> _EXERCISE DESCRIPTION_
Where the line containing "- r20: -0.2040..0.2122" appears below, begin there and reproduce each line exactly through the last one, omitting pictures.

SOURCE DATA START

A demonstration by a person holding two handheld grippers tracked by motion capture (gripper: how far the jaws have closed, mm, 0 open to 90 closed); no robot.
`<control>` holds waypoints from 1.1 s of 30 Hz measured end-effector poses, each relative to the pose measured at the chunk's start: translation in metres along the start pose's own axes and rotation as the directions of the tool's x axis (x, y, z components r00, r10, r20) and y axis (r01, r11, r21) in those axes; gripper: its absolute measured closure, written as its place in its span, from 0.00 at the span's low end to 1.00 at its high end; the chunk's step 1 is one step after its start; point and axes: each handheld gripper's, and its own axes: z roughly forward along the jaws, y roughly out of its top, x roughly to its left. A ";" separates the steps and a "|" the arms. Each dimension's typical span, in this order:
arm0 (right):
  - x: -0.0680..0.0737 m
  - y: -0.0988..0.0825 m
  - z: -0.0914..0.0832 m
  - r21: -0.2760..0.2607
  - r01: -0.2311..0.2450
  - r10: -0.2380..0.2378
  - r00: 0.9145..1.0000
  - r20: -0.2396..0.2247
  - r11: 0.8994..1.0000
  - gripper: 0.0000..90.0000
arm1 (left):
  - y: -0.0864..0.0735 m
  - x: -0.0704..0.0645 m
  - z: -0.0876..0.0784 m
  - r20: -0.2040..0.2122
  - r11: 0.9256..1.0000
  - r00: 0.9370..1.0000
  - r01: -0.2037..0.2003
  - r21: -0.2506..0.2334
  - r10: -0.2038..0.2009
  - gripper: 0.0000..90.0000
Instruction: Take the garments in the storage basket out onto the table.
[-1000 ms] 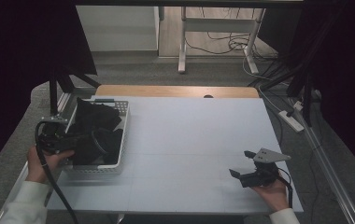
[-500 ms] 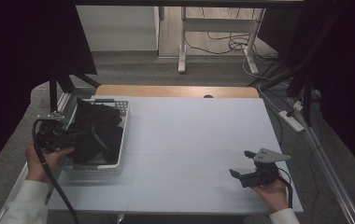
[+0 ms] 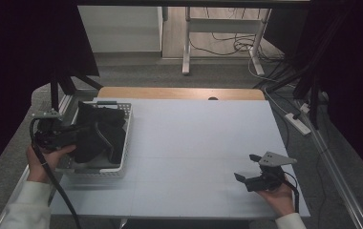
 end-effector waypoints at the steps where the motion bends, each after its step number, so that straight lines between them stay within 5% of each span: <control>1: 0.000 0.000 0.000 0.000 0.000 0.000 1.000 0.000 1.000 0.06 | 0.000 0.000 0.000 -0.001 1.000 1.000 0.000 -0.001 0.000 0.86; 9: 0.000 0.000 0.000 -0.001 0.000 0.000 1.000 0.000 1.000 0.06 | 0.004 0.001 -0.006 -0.001 0.999 1.000 0.017 -0.051 -0.017 0.87; 12: 0.000 0.000 0.000 0.000 -0.001 0.001 1.000 0.003 1.000 0.06 | 0.006 0.001 -0.010 0.036 0.994 0.999 0.034 -0.101 -0.031 0.90; 17: 0.001 0.000 0.000 0.001 0.001 -0.001 1.000 0.002 1.000 0.06 | 0.010 -0.002 -0.006 0.033 0.996 0.999 0.029 -0.090 -0.026 0.91; 33: 0.000 0.000 0.000 -0.006 -0.006 0.006 1.000 0.000 1.000 0.06 | 0.027 -0.014 -0.013 0.083 0.976 0.996 0.050 -0.213 -0.033 0.91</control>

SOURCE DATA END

> _RESPONSE TO THIS EXERCISE_
  - r20: -0.2040..0.2122
  - r11: 0.9256..1.0000
  - r00: 0.9370..1.0000
  - r01: -0.2037..0.2003
  - r21: -0.2506..0.2334
  - r10: -0.2038..0.2009
  - gripper: 0.0000..90.0000
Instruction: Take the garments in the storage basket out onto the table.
[-1000 ms] 
[-500 ms] 
[+0 ms] 
 end-effector waypoints at the steps where the motion bends, each after its step number, so that straight lines between them stay within 5% of each span: <control>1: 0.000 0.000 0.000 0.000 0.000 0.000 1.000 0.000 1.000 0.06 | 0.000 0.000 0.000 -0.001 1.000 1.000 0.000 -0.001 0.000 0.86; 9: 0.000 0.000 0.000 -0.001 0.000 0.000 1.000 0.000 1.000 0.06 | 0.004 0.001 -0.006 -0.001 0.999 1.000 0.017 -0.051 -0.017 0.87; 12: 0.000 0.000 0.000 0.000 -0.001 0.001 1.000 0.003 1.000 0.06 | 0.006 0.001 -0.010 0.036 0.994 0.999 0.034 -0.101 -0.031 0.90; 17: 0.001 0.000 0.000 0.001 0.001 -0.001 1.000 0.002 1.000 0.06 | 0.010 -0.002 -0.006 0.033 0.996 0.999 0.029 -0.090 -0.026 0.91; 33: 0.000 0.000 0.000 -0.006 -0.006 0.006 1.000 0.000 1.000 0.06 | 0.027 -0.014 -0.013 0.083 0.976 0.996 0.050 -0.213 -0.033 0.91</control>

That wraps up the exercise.